The Batch API discounts every Claude model by 50% in exchange for an asynchronous <24-hour SLA. Submit a JSONL file of requests, poll for completion, download results.
When batch is the right call
Eval runs — scoring outputs of another model.
Bulk extraction — pulling structured fields from a document corpus.

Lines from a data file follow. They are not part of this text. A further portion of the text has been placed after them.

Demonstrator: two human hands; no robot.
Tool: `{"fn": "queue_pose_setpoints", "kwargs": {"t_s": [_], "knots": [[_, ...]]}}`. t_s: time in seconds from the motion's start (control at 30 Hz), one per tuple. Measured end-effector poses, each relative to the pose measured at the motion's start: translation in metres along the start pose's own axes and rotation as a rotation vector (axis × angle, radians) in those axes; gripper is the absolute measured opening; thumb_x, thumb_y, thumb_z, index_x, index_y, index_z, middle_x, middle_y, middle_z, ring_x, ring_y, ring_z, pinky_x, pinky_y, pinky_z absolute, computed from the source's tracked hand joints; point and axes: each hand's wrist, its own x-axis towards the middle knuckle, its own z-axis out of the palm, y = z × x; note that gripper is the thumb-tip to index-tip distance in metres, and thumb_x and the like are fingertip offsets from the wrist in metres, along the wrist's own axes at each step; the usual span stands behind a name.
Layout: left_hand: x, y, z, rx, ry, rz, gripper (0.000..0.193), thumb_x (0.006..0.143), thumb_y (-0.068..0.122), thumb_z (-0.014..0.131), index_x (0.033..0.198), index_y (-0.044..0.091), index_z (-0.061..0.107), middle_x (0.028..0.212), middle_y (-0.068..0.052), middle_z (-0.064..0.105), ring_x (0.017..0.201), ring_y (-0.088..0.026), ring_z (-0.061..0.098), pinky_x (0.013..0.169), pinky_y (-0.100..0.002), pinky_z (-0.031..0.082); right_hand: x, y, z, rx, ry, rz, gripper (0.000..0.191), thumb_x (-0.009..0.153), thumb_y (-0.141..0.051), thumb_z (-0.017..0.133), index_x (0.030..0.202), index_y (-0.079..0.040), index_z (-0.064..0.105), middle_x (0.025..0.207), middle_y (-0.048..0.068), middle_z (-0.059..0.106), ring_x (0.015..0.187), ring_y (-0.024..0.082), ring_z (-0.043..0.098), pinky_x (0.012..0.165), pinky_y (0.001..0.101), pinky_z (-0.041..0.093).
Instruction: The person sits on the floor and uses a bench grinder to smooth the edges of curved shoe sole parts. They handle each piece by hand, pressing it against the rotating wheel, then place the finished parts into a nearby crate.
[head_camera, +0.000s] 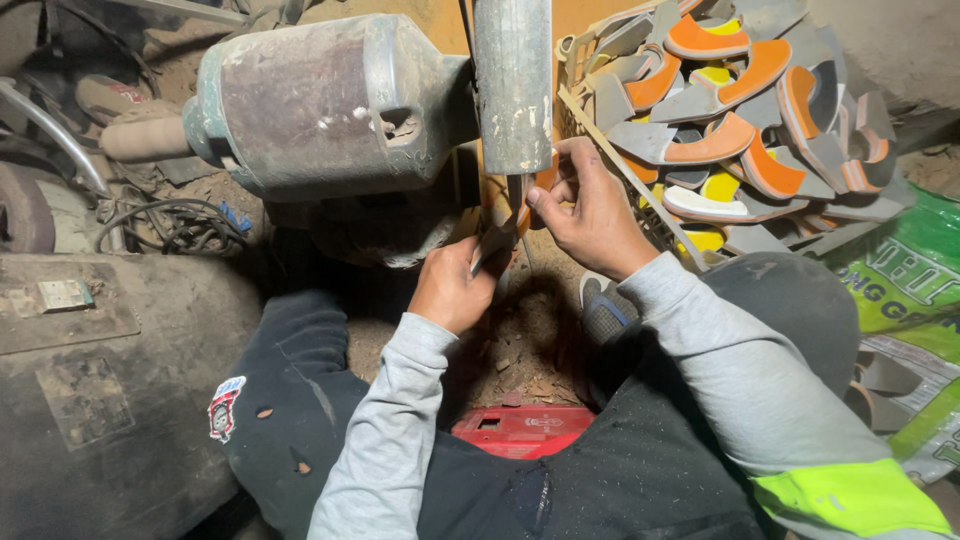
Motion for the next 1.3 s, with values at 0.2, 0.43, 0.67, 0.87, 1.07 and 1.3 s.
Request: {"fn": "queue_pose_setpoints", "kwargs": {"t_s": [0.2,0.43,0.67,0.87,1.07,1.3], "knots": [[-0.002,0.003,-0.013,-0.028,-0.032,0.122,0.02,0.088,0.016,0.064,0.102,0.003,0.071,0.083,-0.024,0.068,0.078,-0.041,0.069,0.066,-0.044,0.053,-0.008,0.0,0.01,-0.029,0.037,0.048,0.043,0.095,-0.013,0.074,0.126,0.001,0.048,0.078,0.006,0.059,0.062,0.011,0.059,0.058,0.0273,0.049],[-0.002,-0.001,-0.023,0.029,-0.165,-0.029,0.024,0.09,0.025,0.063,0.089,0.001,0.068,0.069,-0.021,0.064,0.06,-0.034,0.062,0.063,-0.043,0.051,-0.018,0.014,0.019,-0.019,0.031,0.105,0.043,0.094,-0.015,0.076,0.121,0.001,0.048,0.079,0.008,0.06,0.061,0.01,0.061,0.057,0.0275,0.05],[-0.016,-0.014,-0.016,0.378,-0.086,0.045,0.017,0.081,0.017,0.064,0.093,0.007,0.07,0.089,-0.021,0.071,0.084,-0.045,0.066,0.074,-0.055,0.052,-0.012,0.03,0.005,0.02,-0.258,0.27,0.04,0.087,-0.014,0.081,0.111,0.002,0.054,0.09,0.009,0.068,0.073,0.011,0.07,0.062,0.0289,0.057],[-0.006,-0.019,0.011,0.277,0.067,0.107,0.024,0.078,0.01,0.068,0.101,0.002,0.066,0.098,-0.024,0.07,0.094,-0.047,0.065,0.08,-0.054,0.053,-0.003,0.006,-0.018,0.215,-0.136,0.182,0.041,0.093,-0.006,0.072,0.124,0.001,0.047,0.1,0.008,0.064,0.081,0.01,0.067,0.07,0.0255,0.057],[0.006,-0.01,0.025,-0.12,0.062,0.162,0.026,0.089,0.014,0.071,0.112,0.002,0.069,0.097,-0.021,0.074,0.09,-0.037,0.074,0.083,-0.042,0.058,0.007,-0.013,-0.027,0.213,-0.067,0.022,0.044,0.095,-0.002,0.072,0.131,0.001,0.046,0.105,0.007,0.061,0.086,0.009,0.066,0.075,0.0234,0.058],[0.01,-0.004,0.026,-0.158,0.089,0.17,0.024,0.093,0.018,0.074,0.111,0.002,0.071,0.098,-0.019,0.076,0.091,-0.032,0.076,0.082,-0.039,0.057,0.01,-0.017,-0.025,0.159,-0.033,-0.015,0.045,0.095,-0.002,0.072,0.132,0.0,0.047,0.106,0.007,0.062,0.088,0.009,0.065,0.077,0.0242,0.059]]}}
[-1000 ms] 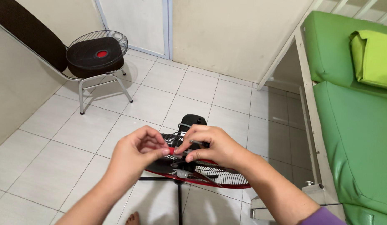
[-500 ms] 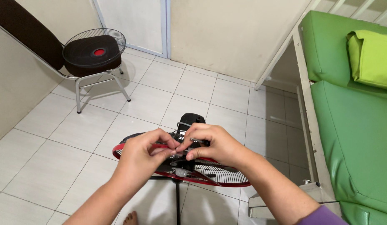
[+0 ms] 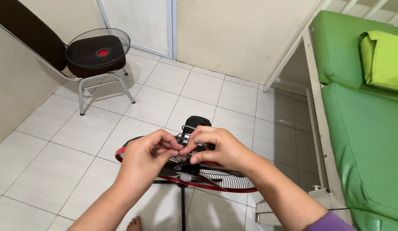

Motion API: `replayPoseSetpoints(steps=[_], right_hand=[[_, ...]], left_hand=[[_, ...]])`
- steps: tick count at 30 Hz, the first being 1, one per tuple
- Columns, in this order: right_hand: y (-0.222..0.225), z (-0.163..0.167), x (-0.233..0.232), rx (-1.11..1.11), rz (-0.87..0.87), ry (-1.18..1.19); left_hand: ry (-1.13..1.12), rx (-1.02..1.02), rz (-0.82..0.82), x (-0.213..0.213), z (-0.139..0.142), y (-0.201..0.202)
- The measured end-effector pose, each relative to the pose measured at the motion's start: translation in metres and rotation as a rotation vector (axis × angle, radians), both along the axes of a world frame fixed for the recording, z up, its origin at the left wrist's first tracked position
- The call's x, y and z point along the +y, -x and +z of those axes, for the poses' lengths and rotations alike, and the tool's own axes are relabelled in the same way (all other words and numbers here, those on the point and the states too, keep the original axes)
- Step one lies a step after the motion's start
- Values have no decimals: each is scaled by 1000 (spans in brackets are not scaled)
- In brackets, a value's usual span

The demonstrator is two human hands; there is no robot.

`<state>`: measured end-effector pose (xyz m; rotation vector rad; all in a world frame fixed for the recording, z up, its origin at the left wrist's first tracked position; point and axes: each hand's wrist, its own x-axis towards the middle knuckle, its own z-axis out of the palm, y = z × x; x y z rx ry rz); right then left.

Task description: The person wipes the blades and grille of a standing fan with a cloth, then removes the front grille and fits a red rim ring around it, securing it with a clip at the fan's front. They press and fasten the clip near the motor housing to hold the ring in place.

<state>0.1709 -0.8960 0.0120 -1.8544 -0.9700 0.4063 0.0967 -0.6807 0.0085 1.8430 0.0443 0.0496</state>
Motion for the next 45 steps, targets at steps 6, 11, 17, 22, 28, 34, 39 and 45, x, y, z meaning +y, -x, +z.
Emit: replayPoseSetpoints(steps=[6,11,17,22,28,34,39,45], right_hand=[[0,0,-2,-14,-14,17],[0,-1,-4,0,-17,9],[-1,-5,-3,-19,-5,-14],[-5,-6,-1,-24,1,16],[-8,-5,1,-14,33,7],[-8,-2,2,11,53,19],[-5,-1,5,91,20,70],[-4,-4,7,101,31,33]], left_hand=[[7,-8,-3,-1,-4,-1],[159,47,-41,1,-6,-2],[163,84,-44,0,2,-7],[-54,84,-57,1,11,-9],[-154,-9,-74,3,9,-11],[-261,-29,-41,8,-9,-10],[-102,-254,-66,11,-28,-6],[-108,-317,-73,16,-38,-4]])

Workloads where one request's output feeds the next.
The actual savings
Model
Standard in/out
Batch in/out
Opus 4.7
$15 / $75
$7.50 / $37.50
Sonnet 4.6
$3 / $15
$1.50 / $7.50
Haiku 4.5
$1 / $5
$0.50 / $2.50
Stack with caching
Batch and prompt caching are independent discounts and stack. A cached prefix on a batch request still gets the 10%-of-input rate, then the batch 50% applies. Effective rate on stable prefixes: 5% of input pricing.
Cost example
Try a 1M-request eval workload in the Cost Calculator with batch on/off to see the gap.
Frequently asked questions
What is the turnaround time for the Claude Batch API?
Anthropic guarantees results within 24 hours. In practice, most batch jobs complete within 1–4 hours depending on queue length and job size.
Can I cancel a batch job after submission?
Yes — the Batch API supports a cancel endpoint. Jobs that are already in-flight (partially processed) will stop at the current point; only the processed portion is billed.
Is the Batch API available for all Claude models?
Yes, the Batch API works with Opus 4.7, Sonnet 4.6, and Haiku 4.5. All models receive the same 50% discount for batch mode. The model is specified per-request in the JSONL file, so a single batch can mix tiers.